--- DATA ---
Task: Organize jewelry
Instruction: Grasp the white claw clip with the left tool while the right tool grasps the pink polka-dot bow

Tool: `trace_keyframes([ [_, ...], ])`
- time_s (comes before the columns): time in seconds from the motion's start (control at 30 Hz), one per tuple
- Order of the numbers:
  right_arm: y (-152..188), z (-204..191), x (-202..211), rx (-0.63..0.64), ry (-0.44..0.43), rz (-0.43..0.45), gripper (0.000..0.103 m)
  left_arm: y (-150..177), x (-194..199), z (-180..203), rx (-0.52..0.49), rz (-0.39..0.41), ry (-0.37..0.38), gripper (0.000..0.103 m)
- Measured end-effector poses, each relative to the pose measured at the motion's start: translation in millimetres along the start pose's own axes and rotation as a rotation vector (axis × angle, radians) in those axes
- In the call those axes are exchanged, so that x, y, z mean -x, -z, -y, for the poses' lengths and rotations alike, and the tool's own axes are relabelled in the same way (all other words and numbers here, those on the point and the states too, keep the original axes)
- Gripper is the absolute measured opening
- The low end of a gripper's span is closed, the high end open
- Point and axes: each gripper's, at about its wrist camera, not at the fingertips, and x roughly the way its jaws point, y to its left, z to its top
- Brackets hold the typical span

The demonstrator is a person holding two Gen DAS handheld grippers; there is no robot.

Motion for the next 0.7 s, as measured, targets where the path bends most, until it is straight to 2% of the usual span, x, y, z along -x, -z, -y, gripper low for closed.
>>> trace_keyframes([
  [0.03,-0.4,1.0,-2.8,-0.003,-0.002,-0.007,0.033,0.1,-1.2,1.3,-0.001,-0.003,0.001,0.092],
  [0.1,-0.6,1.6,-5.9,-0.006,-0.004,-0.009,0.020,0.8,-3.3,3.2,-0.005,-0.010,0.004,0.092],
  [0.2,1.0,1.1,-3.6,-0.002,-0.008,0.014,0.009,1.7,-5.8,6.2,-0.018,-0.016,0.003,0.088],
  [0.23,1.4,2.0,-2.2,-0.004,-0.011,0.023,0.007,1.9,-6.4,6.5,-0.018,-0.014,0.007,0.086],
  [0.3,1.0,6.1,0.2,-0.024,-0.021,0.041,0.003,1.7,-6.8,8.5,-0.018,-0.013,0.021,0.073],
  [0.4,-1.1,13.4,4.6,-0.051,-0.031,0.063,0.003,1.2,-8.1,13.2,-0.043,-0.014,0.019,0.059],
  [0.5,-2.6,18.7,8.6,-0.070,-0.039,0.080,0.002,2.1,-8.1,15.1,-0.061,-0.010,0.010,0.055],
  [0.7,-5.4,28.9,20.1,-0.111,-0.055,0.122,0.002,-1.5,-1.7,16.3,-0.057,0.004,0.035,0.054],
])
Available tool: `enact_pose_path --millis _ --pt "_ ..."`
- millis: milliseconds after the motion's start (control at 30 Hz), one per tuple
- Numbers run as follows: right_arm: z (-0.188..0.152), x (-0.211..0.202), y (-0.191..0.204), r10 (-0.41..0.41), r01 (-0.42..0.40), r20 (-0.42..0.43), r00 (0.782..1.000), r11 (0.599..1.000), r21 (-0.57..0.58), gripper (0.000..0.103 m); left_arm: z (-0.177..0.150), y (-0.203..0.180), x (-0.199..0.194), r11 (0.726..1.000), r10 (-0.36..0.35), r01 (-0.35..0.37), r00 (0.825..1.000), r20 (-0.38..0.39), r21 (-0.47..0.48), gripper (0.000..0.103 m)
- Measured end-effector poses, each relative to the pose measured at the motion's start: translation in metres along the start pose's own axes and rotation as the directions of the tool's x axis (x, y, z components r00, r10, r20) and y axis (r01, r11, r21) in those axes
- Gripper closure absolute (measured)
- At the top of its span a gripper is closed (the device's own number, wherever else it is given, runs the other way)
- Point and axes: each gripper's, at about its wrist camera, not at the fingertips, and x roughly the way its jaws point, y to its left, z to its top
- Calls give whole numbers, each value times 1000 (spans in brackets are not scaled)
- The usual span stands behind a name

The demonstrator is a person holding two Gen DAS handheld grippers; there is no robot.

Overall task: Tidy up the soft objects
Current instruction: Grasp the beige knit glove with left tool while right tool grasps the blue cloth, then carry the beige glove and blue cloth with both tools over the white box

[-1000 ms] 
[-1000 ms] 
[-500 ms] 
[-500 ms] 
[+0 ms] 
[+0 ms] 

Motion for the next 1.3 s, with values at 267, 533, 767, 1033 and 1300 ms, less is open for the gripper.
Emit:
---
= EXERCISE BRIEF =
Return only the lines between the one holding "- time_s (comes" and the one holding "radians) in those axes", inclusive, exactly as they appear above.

= PROBLEM SOLUTION =
- time_s (comes before the columns): time in seconds from the motion's start (control at 30 Hz), one per tuple
- Order of the numbers:
  right_arm: y (-152..188), z (-204..191), x (-202..211), rx (-0.63..0.64), ry (-0.44..0.43), rz (-0.43..0.45), gripper (0.000..0.103 m)
  left_arm: y (-150..177), x (-194..199), z (-180..203), rx (-0.52..0.49), rz (-0.39..0.41), ry (-0.37..0.38), gripper (0.000..0.103 m)
- Measured end-effector poses, each relative to the pose measured at the motion's start: translation in millimetres along the start pose's own axes and rotation as a rotation vector (axis × angle, radians) in those axes

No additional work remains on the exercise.